- DVD cover
- Directed by: Ravi Chakravathy
- Written by: Ravi Chakravathy
- Produced by: V. Satyanarayana V. Sudhirkumar V. Sumankumar
- Starring: Prabhu Deva Ashima Bhalla
- Cinematography: Ramnath Shetty
- Edited by: V. T. Vijayan
- Music by: Mani Sharma
- Production company: Venkateswaralayam
- Release date: 15 August 2003;
- Running time: 140 minutes
- Country: India
- Language: Tamil

= Alaudin =

Alaudin is a 2003 Indian Tamil-language action drama film directed by Ravi Chakravathy. The film stars Prabhu Deva and Ashima Bhalla with Raghuvaran playing the main antagonist. The film was released on 15 August 2003 after many delays.

==Plot==

Alaudin is a slum man and orphan with a golden heart who fights against injustice faced by his fellow slum dwellers. The people of Alli Kuppam bring him up.

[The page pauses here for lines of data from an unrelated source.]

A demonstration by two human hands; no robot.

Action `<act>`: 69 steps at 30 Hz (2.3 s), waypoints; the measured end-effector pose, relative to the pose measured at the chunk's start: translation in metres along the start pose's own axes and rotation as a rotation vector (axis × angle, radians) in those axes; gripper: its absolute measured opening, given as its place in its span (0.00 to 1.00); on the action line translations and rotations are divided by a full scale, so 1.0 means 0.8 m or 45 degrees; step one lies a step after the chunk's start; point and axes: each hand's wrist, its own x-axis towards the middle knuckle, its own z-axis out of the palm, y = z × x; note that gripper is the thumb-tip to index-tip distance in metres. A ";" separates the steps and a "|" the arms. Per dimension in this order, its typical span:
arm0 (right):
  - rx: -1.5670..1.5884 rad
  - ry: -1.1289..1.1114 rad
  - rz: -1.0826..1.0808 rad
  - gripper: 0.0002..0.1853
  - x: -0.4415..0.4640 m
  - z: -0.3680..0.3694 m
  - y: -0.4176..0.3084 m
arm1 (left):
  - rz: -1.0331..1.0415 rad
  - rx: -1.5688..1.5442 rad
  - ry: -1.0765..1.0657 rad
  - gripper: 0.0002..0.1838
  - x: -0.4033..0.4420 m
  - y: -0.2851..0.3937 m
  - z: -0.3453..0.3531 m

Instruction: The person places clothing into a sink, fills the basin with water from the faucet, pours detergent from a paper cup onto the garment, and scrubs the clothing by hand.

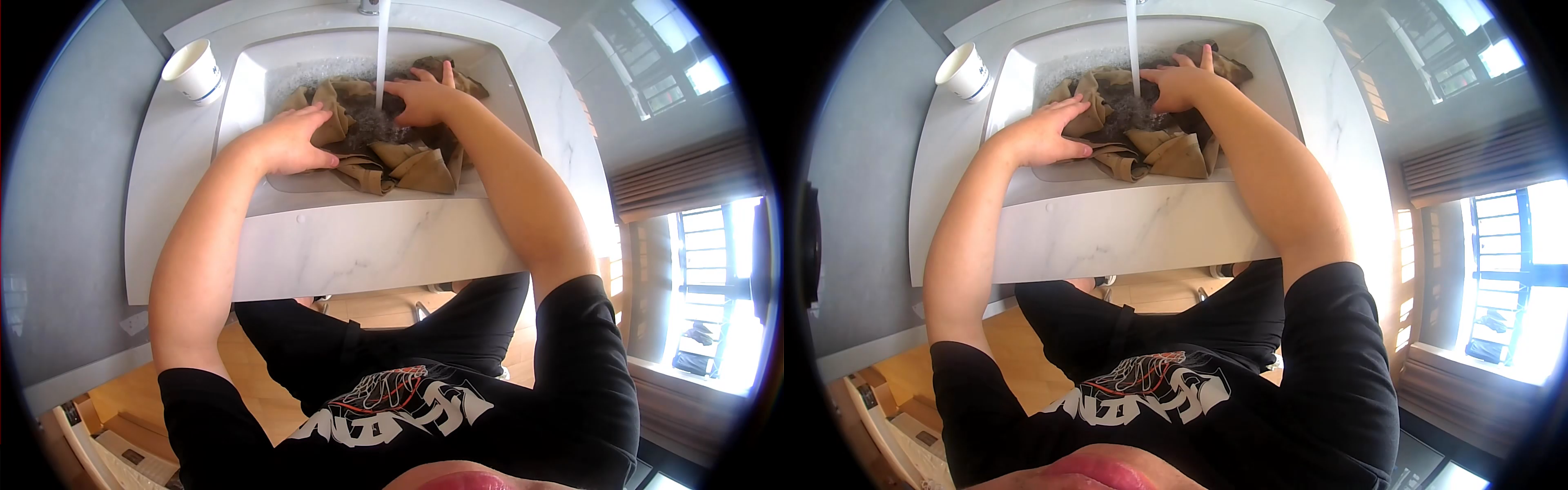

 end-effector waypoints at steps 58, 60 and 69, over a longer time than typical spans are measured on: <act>0.015 0.011 0.001 0.42 0.001 0.002 0.000 | 0.017 -0.048 -0.020 0.46 -0.002 0.000 -0.001; 0.015 0.011 0.002 0.42 0.000 0.002 0.000 | 0.018 -0.053 -0.019 0.46 -0.001 -0.001 -0.001; 0.006 0.016 0.002 0.41 0.000 0.003 0.001 | 0.014 -0.066 -0.015 0.45 -0.001 0.000 -0.001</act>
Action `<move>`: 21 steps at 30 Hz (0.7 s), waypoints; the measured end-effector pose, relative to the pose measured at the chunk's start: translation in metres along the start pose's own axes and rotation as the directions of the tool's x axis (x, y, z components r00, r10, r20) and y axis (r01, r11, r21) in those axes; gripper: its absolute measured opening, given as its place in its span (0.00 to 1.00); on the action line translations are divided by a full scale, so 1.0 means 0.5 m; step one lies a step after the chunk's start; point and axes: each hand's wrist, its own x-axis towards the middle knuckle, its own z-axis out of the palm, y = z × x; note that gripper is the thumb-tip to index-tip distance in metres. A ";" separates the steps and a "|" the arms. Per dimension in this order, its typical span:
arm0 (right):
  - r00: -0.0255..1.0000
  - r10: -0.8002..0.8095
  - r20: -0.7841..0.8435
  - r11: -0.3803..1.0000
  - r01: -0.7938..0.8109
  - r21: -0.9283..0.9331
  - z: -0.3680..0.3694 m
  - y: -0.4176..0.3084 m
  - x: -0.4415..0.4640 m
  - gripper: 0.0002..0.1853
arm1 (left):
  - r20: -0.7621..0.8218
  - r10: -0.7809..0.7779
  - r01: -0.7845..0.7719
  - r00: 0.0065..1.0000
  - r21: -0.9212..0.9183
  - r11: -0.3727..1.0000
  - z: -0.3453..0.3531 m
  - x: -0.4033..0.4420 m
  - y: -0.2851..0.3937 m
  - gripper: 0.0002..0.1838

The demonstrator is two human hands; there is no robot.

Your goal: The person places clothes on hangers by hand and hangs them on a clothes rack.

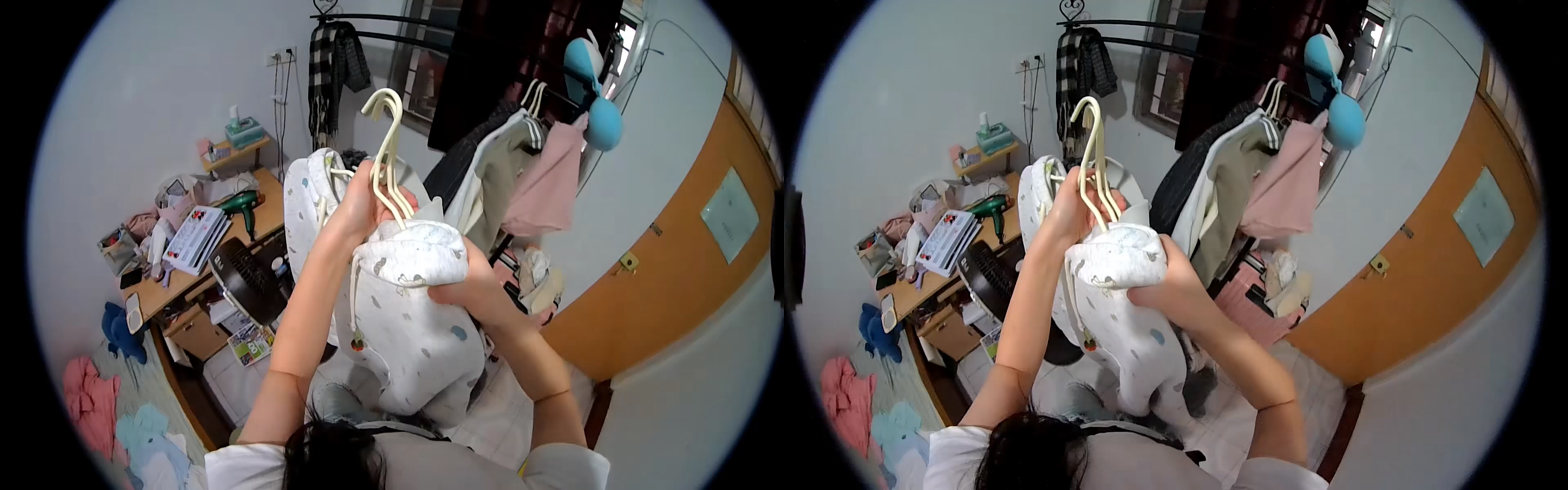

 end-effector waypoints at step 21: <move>0.826 -0.027 -0.562 0.978 0.139 0.157 0.119 0.109 0.532 0.44 | 0.405 -0.426 0.499 0.809 -0.091 0.862 -0.318 0.582 0.038 0.19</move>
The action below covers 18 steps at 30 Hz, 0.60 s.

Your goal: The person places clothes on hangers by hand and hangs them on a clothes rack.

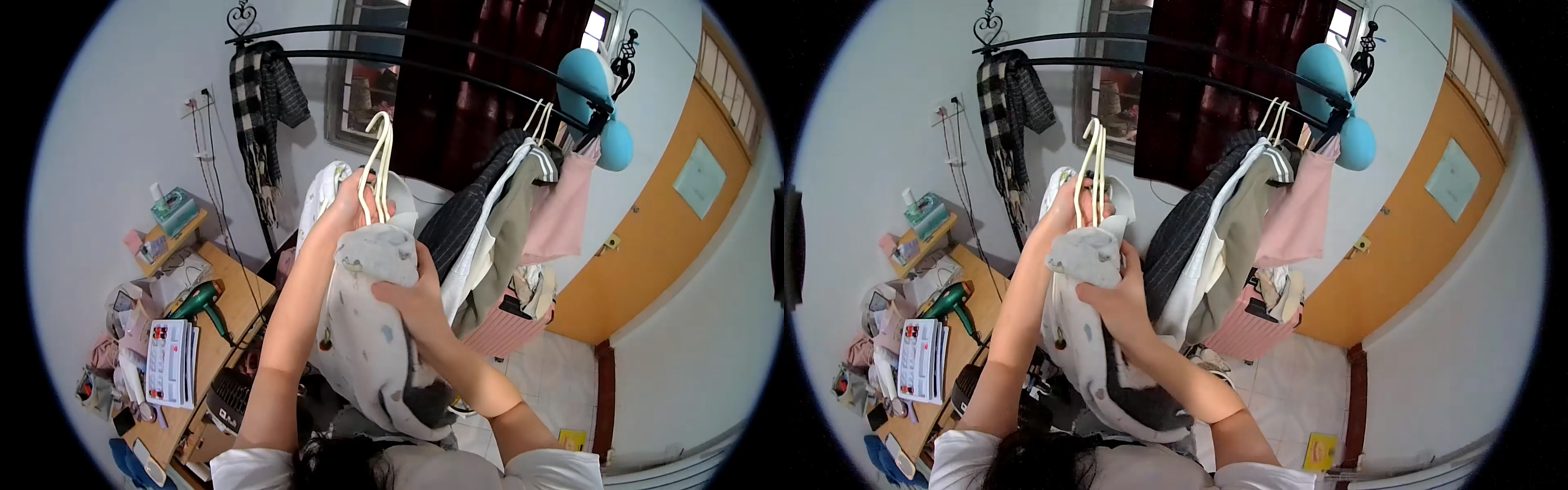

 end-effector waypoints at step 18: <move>0.955 -0.213 -0.207 0.968 0.235 0.087 0.010 -0.009 0.187 0.36 | 0.153 -0.089 0.072 0.984 0.117 0.991 0.035 0.210 0.084 0.18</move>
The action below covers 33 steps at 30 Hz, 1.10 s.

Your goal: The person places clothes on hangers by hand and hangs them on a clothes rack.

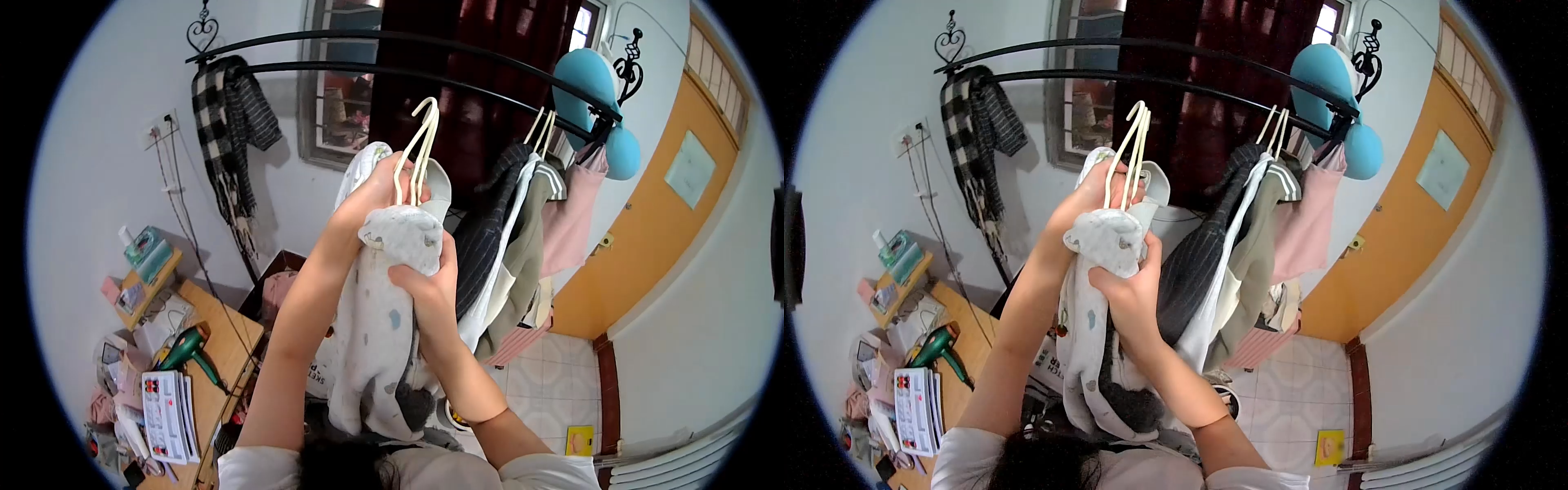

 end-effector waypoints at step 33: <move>0.900 -0.361 -0.245 0.932 0.337 -0.137 -0.193 0.024 0.426 0.36 | 0.316 -0.078 0.075 0.946 0.022 0.997 0.028 0.553 0.090 0.20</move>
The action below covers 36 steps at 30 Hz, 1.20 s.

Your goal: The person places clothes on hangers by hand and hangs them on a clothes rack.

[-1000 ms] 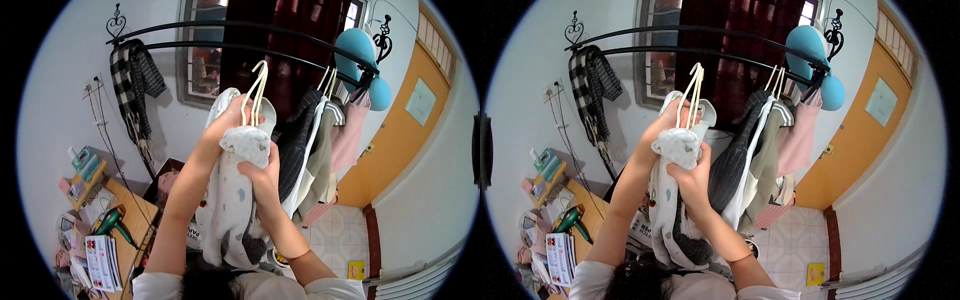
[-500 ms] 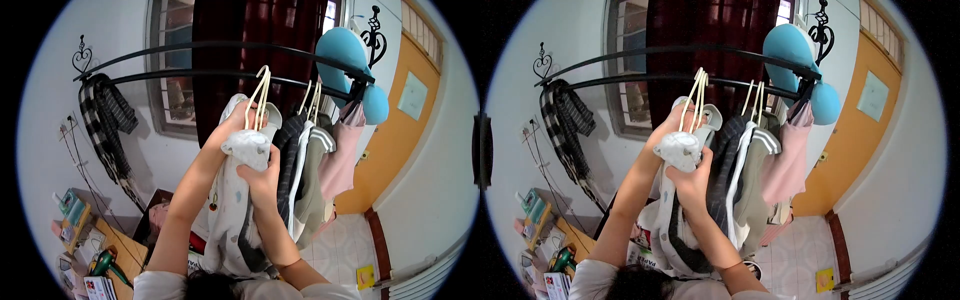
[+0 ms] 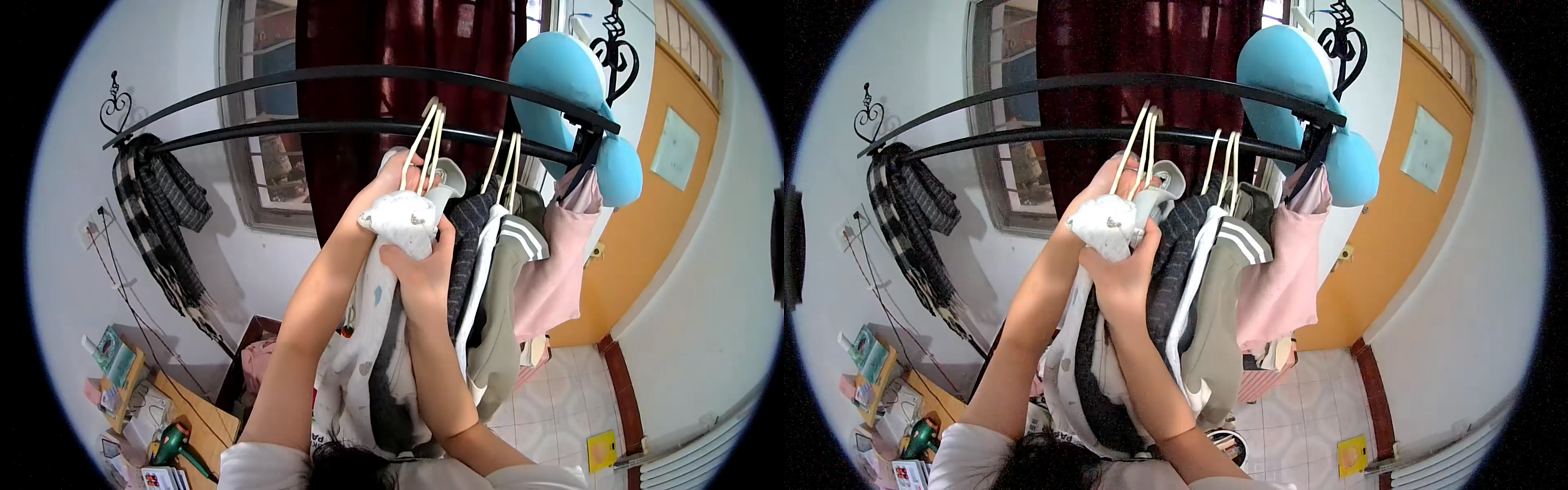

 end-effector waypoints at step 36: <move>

To fulfil the day-to-day needs of the poor, Alaudin decides to steal from rich people. His main enemy is the scheming and powerful Gangadhar. During one of his attempts to steal in Gangadhar's house, Alaudin witnesses a murder committed by Gangadhar and gets some implicating evidence: a blood-soaked knife and a cut right thumb of Gangadhar. He cleverly uses this situation and starts blackmailing Gangadhar to accomplish all of Alli Kuppam's needs. Gangadhar becomes his golden goose, his magic lamp, which does his every proposition. Preethi is Gangadhar's manager's daughter, and she falls for Alaudin. All efforts to catch Alaudin fail. In the final move, Gangadhar plans carefully, traps Alaudin, and shoots him at point-blank range. A chance look at the chain worn by Alaudin brings the necessary twist to the story. To his shock, Gangadhar realizes Alaudin is his son who was mistaken to be murdered 25 years ago. The saved Alaudin refuses to accept his father's request to stay back with him and makes a promise that he should not reveal the secret to anyone and that he wants to go back to the Kuppam.

==Soundtrack==
The soundtrack was composed by Mani Sharma.

Track listing
| No. | Title | Lyrics | Singer(s) | Length |
|---|---|---|---|---|
| 1. | "Ukku Ukku Uganda" | Kavivarman | Shankar Mahadevan | 4:58 |
| 2. | "Yaaro Yaaravan" | Yugabharathi | K. S. Chithra | 4:47 |
| 3. | "Yendi Ennai" | Pa. Vijay | Ranjith, Kavita Krishnamurti | 5:12 |
| 4. | "Goyyaka" | Arivumathi | Karthik, Mahalakshmi Iyer | 4:46 |
| 5. | "Jeeboomba" | Yugabharathi | Karthik, Shreya Ghoshal, Kalpana | 5:39 |
| Total length: |  |  |  | 25:22 |

==Reception==
Sify wrote, "He [Prabhu Deva] has matured as an actor [..] Raghuvaran is terrific as usual in the role of the villain. Ramnath Shetty's camera, Mani Sharma's music and the song picturizations are worth mentioning. On the whole, the film is enjoyable and engaging at times". Mokkarasu of Kalki wrote they have rubbed the miracle lamp. Only smoke comes instead of genie.